Second, inspire your fellow church members. Help them see ministry to the next generation as a gospel opportunity that God has enabled in them. Many of the children in the church are not Christians. As children come along with their parents, listen, and participate in children’s programs, they have the opportunity to hear and respond to the good news. Over the course of many years, this may be the most consistent evangelistic opportunity offered to the church.
It’s more likely that people will volunteer to serve when they sense a leader’s passion for this evangelistic ministry. It’s tempting to look at your children’s ministry schedules, see the needs for the next month, and then rush into filling those gaps with anyone available. But it’s better to stop and think about why those volunteer roles are important.
Before approaching a prospective worker, meditate on the importance of reaching children with the gospel (Ps. 78:5–8; Matt. 19:13–15), and think about what you need to create welcoming environments (friendly greeters), connect kids to Christ (skilled teachers), and grow alongside kids as they grow in faith (faithful disciple-makers). Remember that each role—from nursery to middle school, from greeter to assembly teacher—is essential to the mission.
Remember that each role—from nursery to middle school, from greeter to assembly teacher—is essential to the mission.
Also know that members thrive when they’re entrusted with roles and responsibilities that fit their gifts (Rom 12:4–8). Pray for wisdom and discernment and ask godly advisers—such as other church staff or current volunteers—for recommendations. They may know of people who are looking for ways to serve or who have the skills and passion needed for a particular role in your children’s ministry. When you know of someone who has the talents and time to serve in a specific way, you’ll be able to communicate the value you see in them and why they’d be a great fit.

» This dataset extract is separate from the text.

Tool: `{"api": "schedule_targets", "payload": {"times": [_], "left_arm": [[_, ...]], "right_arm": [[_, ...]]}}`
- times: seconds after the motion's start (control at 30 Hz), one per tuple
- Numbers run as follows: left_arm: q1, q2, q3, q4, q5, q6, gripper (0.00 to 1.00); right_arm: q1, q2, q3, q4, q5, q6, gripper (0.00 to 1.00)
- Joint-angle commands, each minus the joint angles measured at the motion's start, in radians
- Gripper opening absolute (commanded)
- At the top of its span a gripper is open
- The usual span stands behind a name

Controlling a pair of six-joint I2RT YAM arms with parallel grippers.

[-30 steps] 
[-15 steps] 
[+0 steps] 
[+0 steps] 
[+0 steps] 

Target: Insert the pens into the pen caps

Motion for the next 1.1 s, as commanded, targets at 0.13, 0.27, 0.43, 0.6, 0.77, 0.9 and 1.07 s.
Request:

Know that God has designed ministry so that it only proceeds when we depend on him, when we trust him through prayer. In Matthew 9:36–38, we see how Jesus’s vision moved him to compassion for Israel and then to prayer. He told his disciples, “The harvest is plentiful but the workers are few. Ask the Lord of the harvest, therefore, to send out workers into his harvest field” (NIV). This passage is a reminder for pastors and children’s ministry leaders to ask specifically for God to bring to mind the names of individual people who have the gifts for each needed role.
But it’s also a reminder that we can ask with the courage and confidence of a patient farmer. You see, there’s a promise in Jesus’s words: “The harvest is plentiful.” Even if we can’t see it right now, it’s coming. We pray diligently for workers, for children to follow Christ by faith, and for families to grow in their affection for reading and obeying God’s Word. And when they do, we give thanks, knowing God has used those workers to plow and plant and water, but ultimately God is the one who has given the growth (1 Cor. 3:5–8).
How about you? Which approach do you most often employ when seeking to mobilize volunteers? Do you trust God with the recruiting, or do you constantly fret? Here’s the reality: There is no need to panic, manipulate, or beg for help. If our confidence is in God and we’re not fearful, then all that’s needed are bold and even-keeled requests for help.
Make the needs clear to the church. Remind the members of their commitment to raise up a new generation in the faith. Pray for God’s provision, and trust him to bring adequate workers to meet the needs. Once your church members are informed and inspired, you can believe they will respond to the need.